Student Team Makes Smart Investments during Economic Struggle

Olivia DrakeDecember 2, 20086min
Wesleyan Investment Group co-chairs Dan O'Brien '10, Ramanan Sivalingam '10 and Mike Levin '09 make executive decisions on a Wesleyan account.

While the financial markets continue to decline, a group of Wesleyan students is proving that there’s always a way to defy the current trend.

This fall, the student-run Wesleyan Investment Group increased their portfolio from $27,500 up to $44,000.

“We’re very selective in our stock purchases, and we analyze each company very carefully,” says Wesleyan Investment Group co-chair Ramanan Sivalingam ’10.

Sivalingam and the group’s other two co-chairs Dan O’Brien ’10 and Mike Levin ’09 manage the group. It has about 20 active members and 40 subscribed to the club’s list-serve. Participants are from all currently matriculated class years.

“We’re a diverse group when it comes to general knowledge of the stock market,” Levin explains. “We have freshman who are just starting to test out the market, and seniors who read The Wall Street Journal every day.”

The Wesleyan Investment Group began in 2000 under the leadership of Ben Paradise ’01. They secured a $50,000 gift from James D. Oelschlager, the founder of Oak Associates. Oelschlager started several student investment clubs at colleges around the country with the goal of providing an opportunity for portfolio management experience.

In 2006, the group earned with an annual return of 20 percent, enough to take a second-place finish in the Oak Associates’ competition of its investment clubs. In 2007, transition in the leadership of the group during turmoil in the financial markets, led to a decline in performance. After sorting through multiple issues, Levin and Sivalingam suggested the group switch from service provider Ameriprise to a new broker: TD Ameritrade.

By April 2008, the group actively began managing their new account, then valued at $36,000. They opened a margin account which allows investors to borrow money to buy securities. They also hedged their positions with call options and put options, which give the student investors the right to buy or sell specific securities at a stated price within a specified time.

Recently, the Wesleyan group has owned stocks in J.P. Morgan, Apple Computers, Burger King, Burlington Northern Santa Fe Railway, Qualcomm, Genzyme, Transocean Inc. and Devon Energy. JP Morgan has been their most profitable stock this year. Due to the extreme market volatility, the group has turned over their portfolio holdings a number of times, moving in and out of positions as they become profitable and adopting a trader’s mentality.

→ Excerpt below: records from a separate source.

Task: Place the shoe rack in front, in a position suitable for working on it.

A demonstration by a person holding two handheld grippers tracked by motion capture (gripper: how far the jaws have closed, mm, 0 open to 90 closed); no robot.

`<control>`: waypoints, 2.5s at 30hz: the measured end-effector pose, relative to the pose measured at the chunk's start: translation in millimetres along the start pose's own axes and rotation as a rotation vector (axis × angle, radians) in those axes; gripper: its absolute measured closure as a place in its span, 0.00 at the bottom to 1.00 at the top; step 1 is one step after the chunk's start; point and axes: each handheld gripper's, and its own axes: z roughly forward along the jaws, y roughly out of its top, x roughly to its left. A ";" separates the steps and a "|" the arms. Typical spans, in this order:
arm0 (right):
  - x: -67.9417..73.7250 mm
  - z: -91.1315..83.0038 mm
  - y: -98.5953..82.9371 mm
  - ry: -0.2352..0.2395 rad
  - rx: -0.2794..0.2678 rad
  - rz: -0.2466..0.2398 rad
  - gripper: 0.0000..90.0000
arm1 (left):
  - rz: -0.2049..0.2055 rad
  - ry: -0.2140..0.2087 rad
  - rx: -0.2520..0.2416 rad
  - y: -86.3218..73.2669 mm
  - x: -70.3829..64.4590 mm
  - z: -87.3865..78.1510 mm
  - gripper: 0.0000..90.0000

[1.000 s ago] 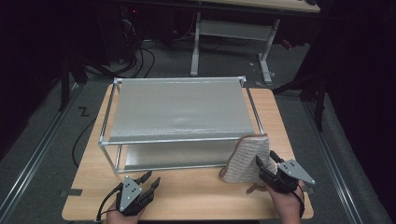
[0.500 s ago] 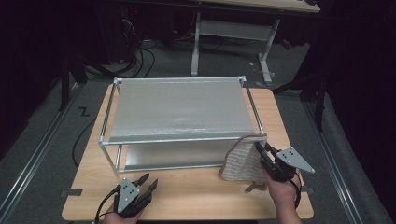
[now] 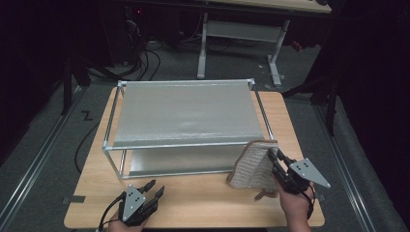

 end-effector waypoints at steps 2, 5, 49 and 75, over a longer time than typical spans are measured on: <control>-2.1 -8.4 1.6 -0.007 -0.017 0.008 0.82 | -0.001 -0.003 -0.001 -0.1 0.4 0.9 0.67; -4.8 -12.1 -1.9 -0.004 0.007 0.008 0.83 | 0.001 -0.010 0.004 0.3 -0.8 2.9 0.67; -6.4 36.2 -34.0 0.053 0.238 0.019 0.81 | -0.007 -0.002 -0.021 2.6 0.4 -4.4 0.66; -9.5 66.1 -63.6 0.081 0.456 0.023 0.82 | -0.010 -0.011 -0.031 3.4 -0.7 -5.5 0.66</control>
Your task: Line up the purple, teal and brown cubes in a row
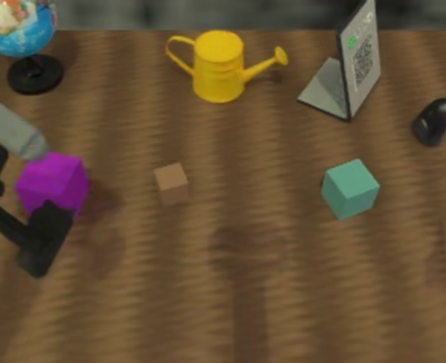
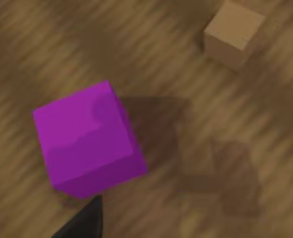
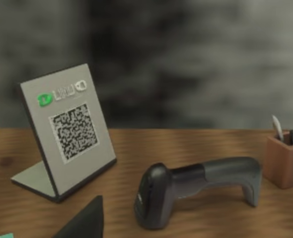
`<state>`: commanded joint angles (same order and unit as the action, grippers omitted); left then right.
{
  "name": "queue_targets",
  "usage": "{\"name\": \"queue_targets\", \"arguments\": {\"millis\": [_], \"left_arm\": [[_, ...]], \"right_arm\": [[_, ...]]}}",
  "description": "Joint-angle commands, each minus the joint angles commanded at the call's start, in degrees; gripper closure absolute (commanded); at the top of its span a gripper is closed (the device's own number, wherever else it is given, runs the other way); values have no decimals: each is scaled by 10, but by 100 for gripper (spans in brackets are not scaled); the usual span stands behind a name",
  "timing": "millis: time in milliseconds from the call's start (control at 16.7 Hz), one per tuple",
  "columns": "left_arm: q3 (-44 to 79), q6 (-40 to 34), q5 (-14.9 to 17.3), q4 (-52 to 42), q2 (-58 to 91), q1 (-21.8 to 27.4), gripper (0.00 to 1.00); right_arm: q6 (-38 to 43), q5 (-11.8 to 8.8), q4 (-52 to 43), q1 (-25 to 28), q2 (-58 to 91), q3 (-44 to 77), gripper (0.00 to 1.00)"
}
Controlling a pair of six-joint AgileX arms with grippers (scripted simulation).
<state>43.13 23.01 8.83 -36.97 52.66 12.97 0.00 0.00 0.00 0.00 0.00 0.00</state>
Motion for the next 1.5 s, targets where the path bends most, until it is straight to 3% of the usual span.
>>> {"name": "queue_targets", "arguments": {"millis": [360, 720, 1140, 1500], "left_arm": [[294, 122, 5, -215, 403, 72, 0], [549, 191, -34, -332, 660, 115, 0], [714, 213, -84, -361, 792, 131, 0], [718, 213, -85, -359, 793, 128, 0]], "right_arm": [[0, 0, 0, 0, 0, 0, 0], [0, 0, 0, 0, 0, 0, 0], [0, 0, 0, 0, 0, 0, 0], [0, 0, 0, 0, 0, 0, 0]]}}
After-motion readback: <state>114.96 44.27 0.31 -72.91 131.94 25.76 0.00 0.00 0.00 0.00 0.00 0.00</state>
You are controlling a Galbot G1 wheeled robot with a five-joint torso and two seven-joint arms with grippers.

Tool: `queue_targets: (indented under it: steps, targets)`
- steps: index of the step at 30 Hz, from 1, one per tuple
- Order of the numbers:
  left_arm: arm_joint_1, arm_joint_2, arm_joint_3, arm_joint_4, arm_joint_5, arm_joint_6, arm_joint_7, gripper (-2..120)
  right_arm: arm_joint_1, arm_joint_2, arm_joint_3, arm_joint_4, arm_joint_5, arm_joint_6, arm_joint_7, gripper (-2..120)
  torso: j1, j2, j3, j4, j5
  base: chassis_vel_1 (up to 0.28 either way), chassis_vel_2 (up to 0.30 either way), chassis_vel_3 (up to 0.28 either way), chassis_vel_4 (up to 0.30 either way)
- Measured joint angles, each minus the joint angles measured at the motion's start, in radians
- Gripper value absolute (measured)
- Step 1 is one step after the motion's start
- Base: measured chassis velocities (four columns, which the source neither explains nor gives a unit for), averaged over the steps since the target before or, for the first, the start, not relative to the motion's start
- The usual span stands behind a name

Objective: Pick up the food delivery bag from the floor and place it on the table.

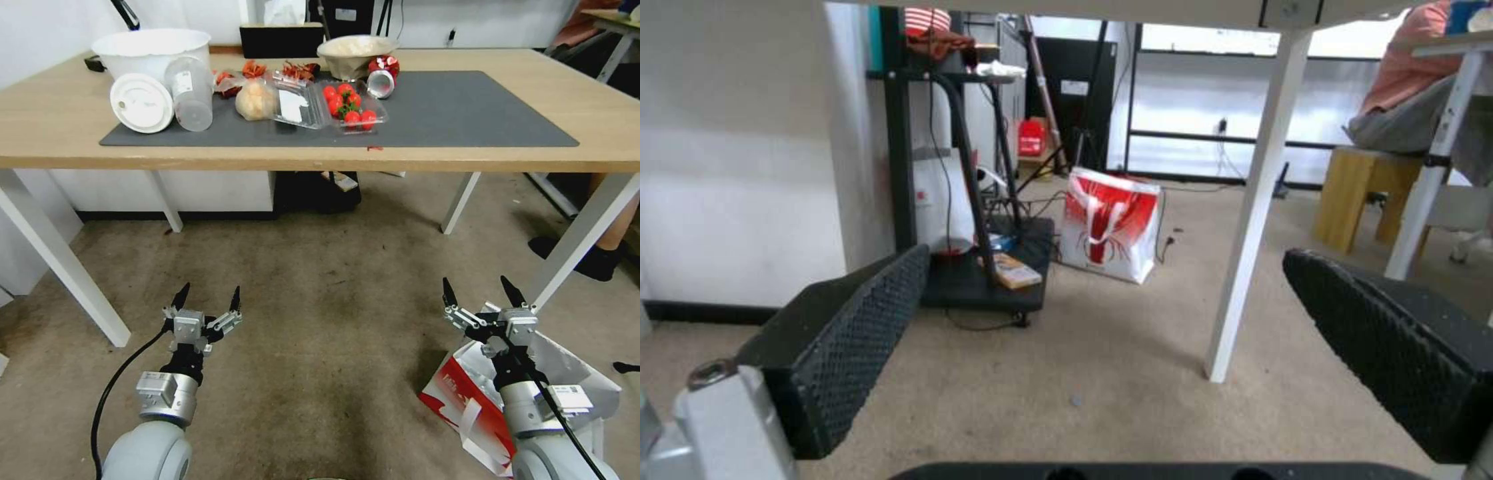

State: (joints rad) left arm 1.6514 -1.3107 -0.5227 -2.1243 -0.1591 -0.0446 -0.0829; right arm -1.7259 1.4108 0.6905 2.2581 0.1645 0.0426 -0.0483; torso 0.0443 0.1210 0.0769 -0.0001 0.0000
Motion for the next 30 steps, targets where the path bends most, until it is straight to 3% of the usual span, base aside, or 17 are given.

While the S&P 500 Index is down approximately 40 percent, the Wesleyan managed fund is up a little under 10 percent, an absolute and relative performance the group is proud of. They also keep between 20 and 40 percent of the portfolio’s value in cash.

“We’ve never lagged in the market, or been down more than the market over any period of time,” Sivalingam says.

Although the group encourages input from all its members, the co-chairs of the investment club make the final decisions. Typically, the group makes one or two trades a day.

“We’re always texting, instant messaging or e-mailing each other with ideas,” Levin says. “We have to stay nimble in this market.”

Levin, who has accepted a position with Deutsche Bank’s New York, N.Y. office, says the group has been an invaluable experience.

“This is so much better than an internship,” he says. “We’re making executive decisions in the real market every day. We’re not using play money.”

During the upcoming holiday break, Sivalingam, O’Brien and Levin plan to develop a training session for younger students interested in investments. In addition, the group is encouraging more cooperation with Wesleyan’s Quantitative Analysis Center and current interns in the Investment Office.

“We need to provide education for our successors,” O’Brien says. “They are, after all, the ones who will take over the account once we graduate.”

Their goal is to eventually donate 5 percent of the fund’s profits to the Wesleyan endowment each year.

“We are primarily focused on capital preservation, until there is further clarity on
global credit and economic conditions,” Sivalingam says.

The investment group holds meetings at 6 p.m. every Sunday in Public Affairs Center room 421. Wesleyan students from any major are welcome to attend the meeting.